Хэнк пригладил волосы, повернулся и снова начал ходить. Маргарет вдруг заметила, что он как-то странно приволакивает одну ногу.
— Ты ушибся?
Он резко остановился, развернулся, как немецкий солдат на посту, посмотрел на нее исподлобья и бросил отрывистое «нет».
— Тогда почему ты хромаешь?
Его глаза немедленно заполыхали огнем. Маргарет показалось, он смотрит на козу, которая щипала траву за ее спиной. Лидия гладила ее, как гладят любимую кошку.
— У меня просто нога задеревенела, — пролаял Хэнк и посмотрел так грозно, что все поняли, что лучше оставить его в покое и эту тему больше не обсуждать.
Мадди подумал, что он-то ни за какие коврижки не будет дознаваться, в чем тут дело. Если бы он был настолько глуп, чтобы лезть не в свое дело, он бы давным-давно пропал за эти две тысячи лет.
Как будто грозного тона было мало, Хэнк бросил на него дикий взгляд, в котором было грозное предупреждение.
— Хэнк, нам необходимо узнать, почему Теодор не выходит оттуда. Он сказал джинну, что хочет поговорить с тобой. Следовательно, тебе нужно попасть вместе с Мадди в бутылку. Единственный способ это сделать — дать ему руку.
— Если ты лжешь, болван, это твоя последняя выдумка. — Хэнк бросил на него тяжелый взгляд.
Мадди безмолвствовал.
— С какой стати ему врать, объясни мне, — опять вступила Маргарет.
— Думаю, Хэнк побаивается, что все, чего я на самом деле добиваюсь, — это подержать его за руку. — Мадди удалось сохранить серьезное выражение лица, а Хэнк пунцово покраснел.
— Думаешь, он и правда боится? — Маргарет так подчеркнула слово «боится», произнеся его с таким преувеличением, что Мадди ей мысленно зааплодировал. Вместо ответа он просто подмигнул ей.

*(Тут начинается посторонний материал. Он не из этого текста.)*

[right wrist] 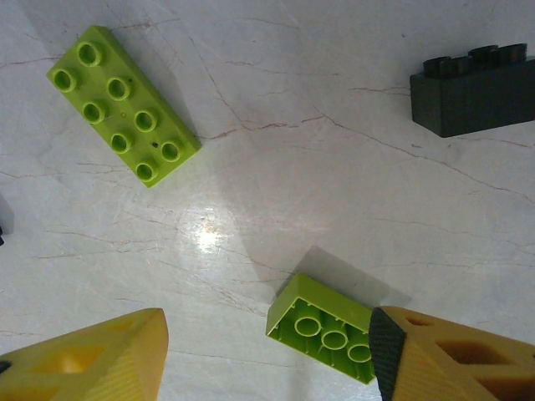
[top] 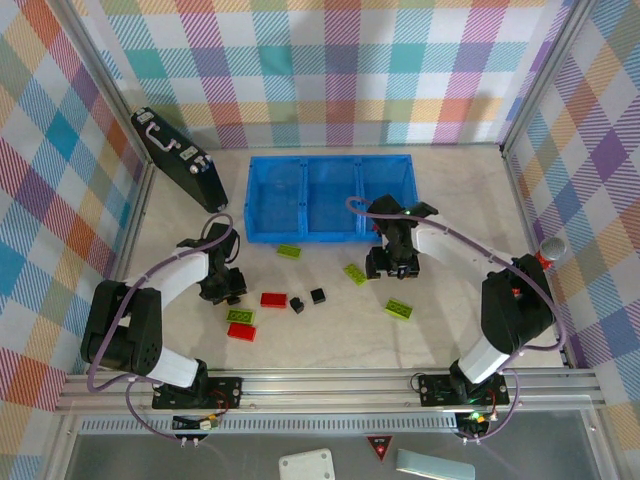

— Я стою здесь, черт побери, чего еще надо? И уж, во всяком случае, я, разумеется, не боюсь какого-то чудилу в цветных штанах.
— Великолепно, — Маргарет кусала губы, чтобы не расхохотаться, — тогда ты можешь просто сделать вид, что пожимаешь ему руку.
Хэнк еще несколько минут чертыхался, ворчал, что-то булькал, наконец подошел к джинну и протянул ему руку.